About twelve minutes before I left for the airport, my manager (no, not Captain Kangaroo, unless CK was a six-foot-five former basketball player) reviewed some of the main objectives for my trip overseas. Fair enough.
Then, he dropped a grenade — problem was, I couldn’t tell if he had removed the pin or not: “So, I hear you may be leaving us this summer…”
Being a relatively new employee here, conversations regarding my future development have often been met not with reluctance, but a “wait a little longer” approach. I’m sure I made some kind of triumphant entry when, only three months into my new position, I asked for a two-year leave of absence to go back to school (Ignorant? No, proactive!). So I was obviously a little concerned that my little secret, now out in the open to the person who could squash me like Robot Jox bug, would be taken as an act of corporate betrayal.
Instead, our conversation was focused around the people that such information should be given to [and I tried to end that thought without a preposition; mulligan, please] and to keep him posted. This morning, a second conversation affirmed that: he wanted to know about my ten-year plan; I said, in no short terms, “not engineering”, and he proceeded to describe some of the antics his social-venture-laden next door neighbor participated in.

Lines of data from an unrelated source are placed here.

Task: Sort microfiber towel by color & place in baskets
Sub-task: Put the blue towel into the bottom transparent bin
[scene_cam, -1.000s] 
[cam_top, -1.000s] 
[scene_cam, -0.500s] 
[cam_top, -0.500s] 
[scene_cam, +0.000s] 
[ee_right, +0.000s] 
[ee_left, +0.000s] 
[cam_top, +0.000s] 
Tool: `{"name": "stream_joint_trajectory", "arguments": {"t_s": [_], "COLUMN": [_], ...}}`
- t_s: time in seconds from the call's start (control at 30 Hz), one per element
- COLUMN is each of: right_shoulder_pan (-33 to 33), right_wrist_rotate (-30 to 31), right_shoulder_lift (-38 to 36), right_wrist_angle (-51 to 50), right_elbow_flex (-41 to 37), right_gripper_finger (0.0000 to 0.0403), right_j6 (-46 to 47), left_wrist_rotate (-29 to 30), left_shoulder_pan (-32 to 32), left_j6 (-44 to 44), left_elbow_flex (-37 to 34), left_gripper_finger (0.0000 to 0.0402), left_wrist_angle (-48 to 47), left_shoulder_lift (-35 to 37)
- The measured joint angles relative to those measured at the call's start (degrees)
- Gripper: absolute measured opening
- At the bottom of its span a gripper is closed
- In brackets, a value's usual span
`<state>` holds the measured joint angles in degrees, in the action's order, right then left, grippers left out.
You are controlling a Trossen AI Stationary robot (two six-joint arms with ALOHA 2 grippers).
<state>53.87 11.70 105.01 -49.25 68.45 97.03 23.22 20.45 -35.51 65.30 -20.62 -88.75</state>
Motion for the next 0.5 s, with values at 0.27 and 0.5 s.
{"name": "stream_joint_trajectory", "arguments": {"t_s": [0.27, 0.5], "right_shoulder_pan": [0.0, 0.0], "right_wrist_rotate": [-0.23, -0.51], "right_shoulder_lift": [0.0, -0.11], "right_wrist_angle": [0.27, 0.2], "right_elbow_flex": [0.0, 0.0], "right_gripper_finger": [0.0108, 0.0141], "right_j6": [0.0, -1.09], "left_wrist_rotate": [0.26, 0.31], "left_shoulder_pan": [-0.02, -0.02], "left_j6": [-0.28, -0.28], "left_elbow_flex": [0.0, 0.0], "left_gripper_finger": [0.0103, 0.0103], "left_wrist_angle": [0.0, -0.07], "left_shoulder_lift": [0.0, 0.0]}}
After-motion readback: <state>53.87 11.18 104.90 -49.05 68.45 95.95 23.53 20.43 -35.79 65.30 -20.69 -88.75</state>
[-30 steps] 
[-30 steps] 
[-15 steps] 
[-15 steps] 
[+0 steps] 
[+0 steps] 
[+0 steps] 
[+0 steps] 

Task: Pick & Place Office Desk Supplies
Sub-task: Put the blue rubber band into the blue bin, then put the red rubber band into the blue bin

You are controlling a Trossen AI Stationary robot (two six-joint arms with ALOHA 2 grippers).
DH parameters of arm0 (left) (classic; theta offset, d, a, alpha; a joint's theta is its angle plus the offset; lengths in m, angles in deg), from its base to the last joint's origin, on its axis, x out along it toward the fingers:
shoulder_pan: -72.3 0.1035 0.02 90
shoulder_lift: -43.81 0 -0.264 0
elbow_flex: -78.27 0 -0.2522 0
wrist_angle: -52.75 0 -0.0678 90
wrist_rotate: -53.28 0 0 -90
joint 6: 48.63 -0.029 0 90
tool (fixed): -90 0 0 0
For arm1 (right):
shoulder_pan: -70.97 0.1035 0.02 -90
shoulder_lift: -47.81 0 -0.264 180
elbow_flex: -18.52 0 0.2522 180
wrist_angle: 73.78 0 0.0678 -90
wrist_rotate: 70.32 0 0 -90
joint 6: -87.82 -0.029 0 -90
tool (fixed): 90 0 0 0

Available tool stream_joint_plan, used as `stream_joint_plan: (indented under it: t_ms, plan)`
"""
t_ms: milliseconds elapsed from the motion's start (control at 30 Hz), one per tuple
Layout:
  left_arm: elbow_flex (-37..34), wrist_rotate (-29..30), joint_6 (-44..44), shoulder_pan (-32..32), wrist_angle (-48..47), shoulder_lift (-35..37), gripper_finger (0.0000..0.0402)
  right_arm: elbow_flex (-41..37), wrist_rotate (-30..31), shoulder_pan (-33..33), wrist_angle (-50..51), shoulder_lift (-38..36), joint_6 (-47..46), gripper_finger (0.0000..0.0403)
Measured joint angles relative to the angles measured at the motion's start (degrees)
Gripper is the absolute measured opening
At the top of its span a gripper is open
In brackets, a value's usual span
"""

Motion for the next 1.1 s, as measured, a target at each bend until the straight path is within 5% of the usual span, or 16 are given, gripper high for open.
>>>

No unequivocal support, no condemnation, just…“It’s good to know what you want to do.”
Oh, and I got a raise.
There’s something liberating about this kind of communication, and I think my opinion of said manager has slowly changed from “status unknown” to “a guy I’d have a beer with if he offered”. It’s tough being in leadership, because often your employees, subordinates, whatever — their interests may not line up with the company’s, and a leader must be held accountable to his leadership, so on and so forth…
Regardless, it’s encouraging when you feel empowered, and although I don’t expect anyone at ULAC to jump through hoops to get me to the UN, I’m not being strapped to my lap….top.